- [HOW TO COMPLETE THIS TASK]: Among the lines below, count those with the word "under". Answer with the number only.

Records from a data collection:
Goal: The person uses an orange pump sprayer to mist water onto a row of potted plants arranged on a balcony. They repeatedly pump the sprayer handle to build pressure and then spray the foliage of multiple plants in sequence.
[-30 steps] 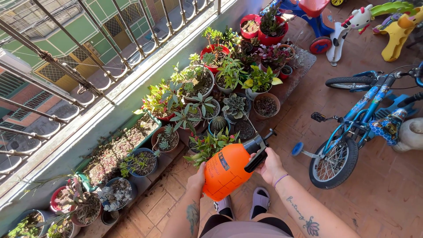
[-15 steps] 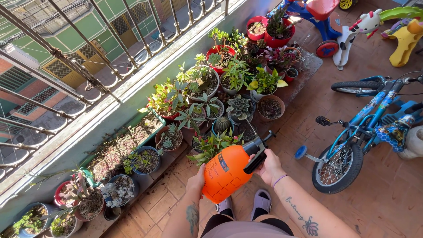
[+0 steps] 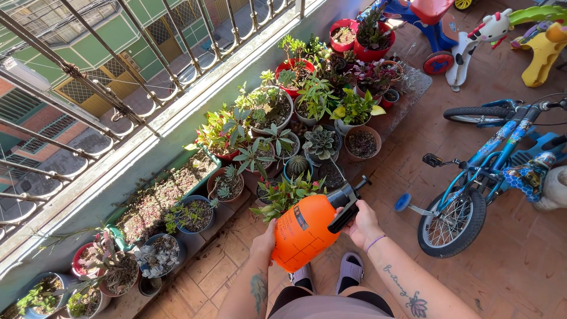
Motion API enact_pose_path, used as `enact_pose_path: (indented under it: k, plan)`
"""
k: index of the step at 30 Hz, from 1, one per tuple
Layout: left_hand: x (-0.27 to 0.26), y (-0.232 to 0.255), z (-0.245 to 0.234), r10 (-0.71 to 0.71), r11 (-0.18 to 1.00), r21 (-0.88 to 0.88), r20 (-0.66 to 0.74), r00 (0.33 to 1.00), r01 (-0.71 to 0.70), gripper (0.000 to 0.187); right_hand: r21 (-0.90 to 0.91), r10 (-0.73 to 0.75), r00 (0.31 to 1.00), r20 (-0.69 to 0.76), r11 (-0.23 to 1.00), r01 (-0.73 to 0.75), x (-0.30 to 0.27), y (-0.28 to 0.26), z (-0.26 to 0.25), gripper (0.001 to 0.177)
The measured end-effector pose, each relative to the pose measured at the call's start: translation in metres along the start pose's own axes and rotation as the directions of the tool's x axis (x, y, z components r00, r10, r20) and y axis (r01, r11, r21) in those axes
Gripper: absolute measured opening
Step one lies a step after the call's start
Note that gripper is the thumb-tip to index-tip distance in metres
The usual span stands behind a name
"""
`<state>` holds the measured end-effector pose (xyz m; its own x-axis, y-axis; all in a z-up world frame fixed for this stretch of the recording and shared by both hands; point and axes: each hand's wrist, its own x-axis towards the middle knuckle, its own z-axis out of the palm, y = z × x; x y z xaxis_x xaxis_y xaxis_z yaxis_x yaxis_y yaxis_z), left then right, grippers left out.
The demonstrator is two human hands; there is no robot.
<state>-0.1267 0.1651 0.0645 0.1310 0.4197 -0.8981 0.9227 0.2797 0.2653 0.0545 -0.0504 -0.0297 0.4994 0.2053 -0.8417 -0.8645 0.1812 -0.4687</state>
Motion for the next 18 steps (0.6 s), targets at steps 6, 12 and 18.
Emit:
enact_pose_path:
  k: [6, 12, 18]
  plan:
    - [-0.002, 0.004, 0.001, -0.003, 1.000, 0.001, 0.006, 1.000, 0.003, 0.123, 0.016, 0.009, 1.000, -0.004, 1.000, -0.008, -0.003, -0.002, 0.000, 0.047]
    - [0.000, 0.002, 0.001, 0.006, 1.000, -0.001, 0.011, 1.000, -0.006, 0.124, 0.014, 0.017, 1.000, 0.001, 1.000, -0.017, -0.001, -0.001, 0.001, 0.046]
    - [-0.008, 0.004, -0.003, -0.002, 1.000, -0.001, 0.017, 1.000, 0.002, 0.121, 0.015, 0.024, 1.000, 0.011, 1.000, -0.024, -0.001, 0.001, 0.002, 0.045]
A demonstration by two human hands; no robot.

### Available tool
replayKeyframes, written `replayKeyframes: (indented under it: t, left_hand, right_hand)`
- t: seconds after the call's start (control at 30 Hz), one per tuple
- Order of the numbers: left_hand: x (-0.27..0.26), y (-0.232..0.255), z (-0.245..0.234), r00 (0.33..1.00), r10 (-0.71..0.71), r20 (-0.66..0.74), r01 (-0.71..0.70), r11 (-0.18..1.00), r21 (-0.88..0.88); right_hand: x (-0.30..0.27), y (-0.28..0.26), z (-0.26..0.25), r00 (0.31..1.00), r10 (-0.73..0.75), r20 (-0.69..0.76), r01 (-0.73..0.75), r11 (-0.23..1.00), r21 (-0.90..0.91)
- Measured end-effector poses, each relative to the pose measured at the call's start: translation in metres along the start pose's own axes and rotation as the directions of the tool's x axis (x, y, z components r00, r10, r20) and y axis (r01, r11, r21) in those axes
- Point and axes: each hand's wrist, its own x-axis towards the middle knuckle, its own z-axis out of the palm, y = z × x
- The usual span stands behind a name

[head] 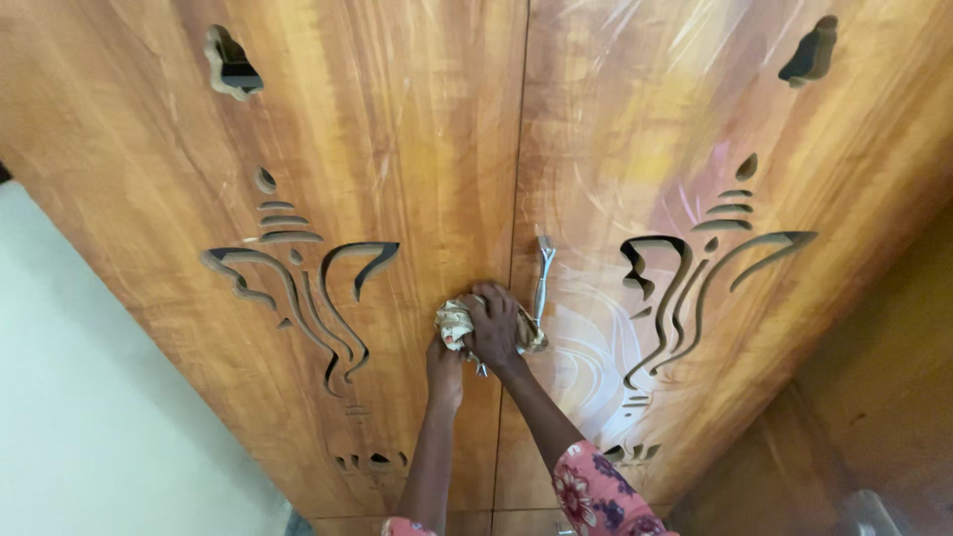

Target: The person wipes the surface of a wooden cabinet with a cloth, moving across the carved designs and handles. The person continues wiping different sections of the cabinet doors throughout the clip.

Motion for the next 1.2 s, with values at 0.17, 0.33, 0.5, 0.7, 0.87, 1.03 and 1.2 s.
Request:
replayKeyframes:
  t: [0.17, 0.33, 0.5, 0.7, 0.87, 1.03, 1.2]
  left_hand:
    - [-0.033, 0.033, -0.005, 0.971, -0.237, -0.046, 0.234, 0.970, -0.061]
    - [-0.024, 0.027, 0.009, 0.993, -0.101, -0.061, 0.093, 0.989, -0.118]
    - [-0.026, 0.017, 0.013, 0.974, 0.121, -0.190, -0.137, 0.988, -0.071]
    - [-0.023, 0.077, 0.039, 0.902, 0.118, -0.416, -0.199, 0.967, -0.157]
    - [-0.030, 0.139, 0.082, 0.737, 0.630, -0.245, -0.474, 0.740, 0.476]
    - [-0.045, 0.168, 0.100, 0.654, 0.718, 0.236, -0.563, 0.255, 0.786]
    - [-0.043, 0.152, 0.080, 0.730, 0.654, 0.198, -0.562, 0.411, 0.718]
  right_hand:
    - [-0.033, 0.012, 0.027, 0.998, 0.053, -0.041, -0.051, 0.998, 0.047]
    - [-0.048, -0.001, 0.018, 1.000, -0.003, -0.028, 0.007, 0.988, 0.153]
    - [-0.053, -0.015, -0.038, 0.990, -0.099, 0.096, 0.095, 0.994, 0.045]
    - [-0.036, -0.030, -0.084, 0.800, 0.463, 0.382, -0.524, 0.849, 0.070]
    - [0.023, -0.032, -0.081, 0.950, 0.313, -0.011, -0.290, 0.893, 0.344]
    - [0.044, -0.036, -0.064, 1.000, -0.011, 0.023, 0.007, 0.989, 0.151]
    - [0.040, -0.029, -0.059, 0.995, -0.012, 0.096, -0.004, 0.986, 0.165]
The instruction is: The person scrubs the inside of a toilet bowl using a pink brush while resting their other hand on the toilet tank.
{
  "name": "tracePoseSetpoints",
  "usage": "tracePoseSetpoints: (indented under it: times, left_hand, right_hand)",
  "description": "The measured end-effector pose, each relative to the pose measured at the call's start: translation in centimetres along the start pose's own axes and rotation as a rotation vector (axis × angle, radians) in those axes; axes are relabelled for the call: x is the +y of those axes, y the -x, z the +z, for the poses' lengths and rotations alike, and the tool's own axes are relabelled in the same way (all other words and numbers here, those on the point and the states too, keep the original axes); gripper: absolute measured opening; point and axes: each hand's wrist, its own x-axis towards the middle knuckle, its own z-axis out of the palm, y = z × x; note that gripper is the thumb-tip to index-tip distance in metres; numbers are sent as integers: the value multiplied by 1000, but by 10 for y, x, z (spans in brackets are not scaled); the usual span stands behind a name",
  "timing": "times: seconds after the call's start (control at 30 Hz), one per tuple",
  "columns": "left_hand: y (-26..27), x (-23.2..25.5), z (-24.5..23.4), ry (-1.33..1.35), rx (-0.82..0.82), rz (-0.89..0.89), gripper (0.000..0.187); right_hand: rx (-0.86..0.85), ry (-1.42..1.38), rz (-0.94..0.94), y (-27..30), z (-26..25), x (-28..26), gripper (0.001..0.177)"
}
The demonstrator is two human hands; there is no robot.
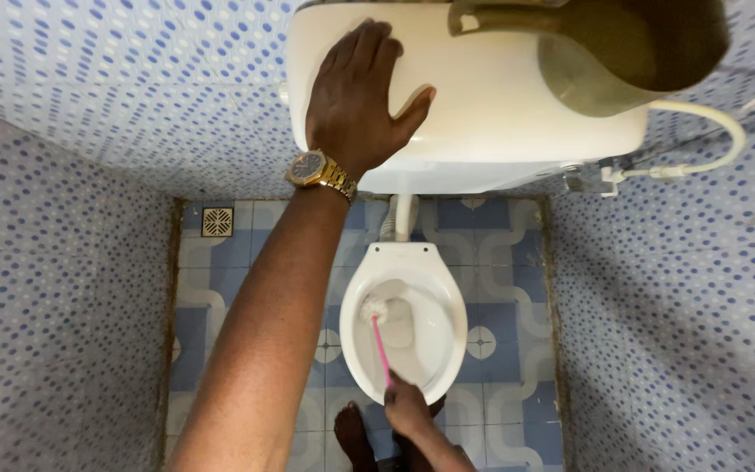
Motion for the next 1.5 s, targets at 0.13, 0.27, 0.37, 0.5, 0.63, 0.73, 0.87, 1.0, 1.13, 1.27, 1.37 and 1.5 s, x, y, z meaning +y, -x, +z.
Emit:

- [OUTPUT BELOW]: 3